The bakery's regular mechanic closed at six.

I pulled up AAA's number, then hesitated. Their wait times on Friday nights were legendary. I'd be sitting here for hours.

My thumb hovered over my contacts. There was one person I could call. One person who'd drop everything, who knew cars, who'd helped me load this exact van just three weeks ago.

No, Piper,I thought.Absolutely not.

I opened the AAA app instead, narrowed my eyes at the screen.

Estimated wait time: 2-3 hours.

I dropped my head against the steering wheel.

A knock on the window made me jump.

I looked up and there he was, standing in the November cold without a jacket, hands shoved in his pockets, that concerned furrow between his eyebrows that I used to smooth away with my thumb.

"Car trouble?" Liam asked through the glass.

Of course.

Of course it was him.

I rolled down the window halfway. Cold air rushed in, slicing through the warmth of the car.

"It's fine," I said. "I've got it handled."

He glanced at the hood, then back at me. "What happened?"

"Grinding noise. Burning smell. Then it just... stopped."

"Alternator, maybe. Or the belt." He shifted his weight. "You call someone?"

"AAA. Two to three hour wait."

Something flickered across his face: that problem-solving look he always got when something needed fixing. "Pop the hood.
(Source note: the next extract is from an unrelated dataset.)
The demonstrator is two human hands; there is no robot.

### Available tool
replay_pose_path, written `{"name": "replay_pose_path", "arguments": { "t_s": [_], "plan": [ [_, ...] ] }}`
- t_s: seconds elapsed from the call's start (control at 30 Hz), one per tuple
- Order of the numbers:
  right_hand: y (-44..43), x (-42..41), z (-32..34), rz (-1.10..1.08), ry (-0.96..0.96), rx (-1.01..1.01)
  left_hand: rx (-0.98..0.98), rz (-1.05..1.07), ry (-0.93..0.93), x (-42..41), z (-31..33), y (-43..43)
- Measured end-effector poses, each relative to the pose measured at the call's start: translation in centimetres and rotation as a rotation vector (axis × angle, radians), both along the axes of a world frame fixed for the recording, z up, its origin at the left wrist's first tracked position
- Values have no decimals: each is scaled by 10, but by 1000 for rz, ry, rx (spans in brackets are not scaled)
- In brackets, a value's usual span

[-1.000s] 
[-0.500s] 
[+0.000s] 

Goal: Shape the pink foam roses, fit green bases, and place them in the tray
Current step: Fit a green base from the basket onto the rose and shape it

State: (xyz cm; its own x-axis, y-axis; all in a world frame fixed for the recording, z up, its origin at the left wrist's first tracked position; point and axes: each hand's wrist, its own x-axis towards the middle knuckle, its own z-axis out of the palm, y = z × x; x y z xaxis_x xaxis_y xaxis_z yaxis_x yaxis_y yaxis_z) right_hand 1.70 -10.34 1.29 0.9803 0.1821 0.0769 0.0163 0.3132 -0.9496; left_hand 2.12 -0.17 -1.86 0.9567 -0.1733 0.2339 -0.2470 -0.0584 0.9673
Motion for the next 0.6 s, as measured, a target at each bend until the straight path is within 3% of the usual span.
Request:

Let me take a look."

"You don't have to?—"

"I know." He was already walking toward the front of the van.

I sat there for a moment, gripping the steering wheel. I could tell him to leave, couldn’t I? could sit here alone in the cold for two hours waiting for a tow truck. Could maintain the careful distance we'd established.

Or, maybe… I could accept help from someone who actually knew what he was doing.

I pulled the hood release.

Liam disappeared behind the raised metal, and I heard the clank of him propping it up. I climbed out, wrapping my arms around myself against the November wind. The parking lot was mostly empty, only a few scattered cars around, and the fluorescent lights hummed overhead.

"Try starting it," he called.

I got back in, turned the key. The engine made a sad whining sound, then nothing.

"Okay, kill it."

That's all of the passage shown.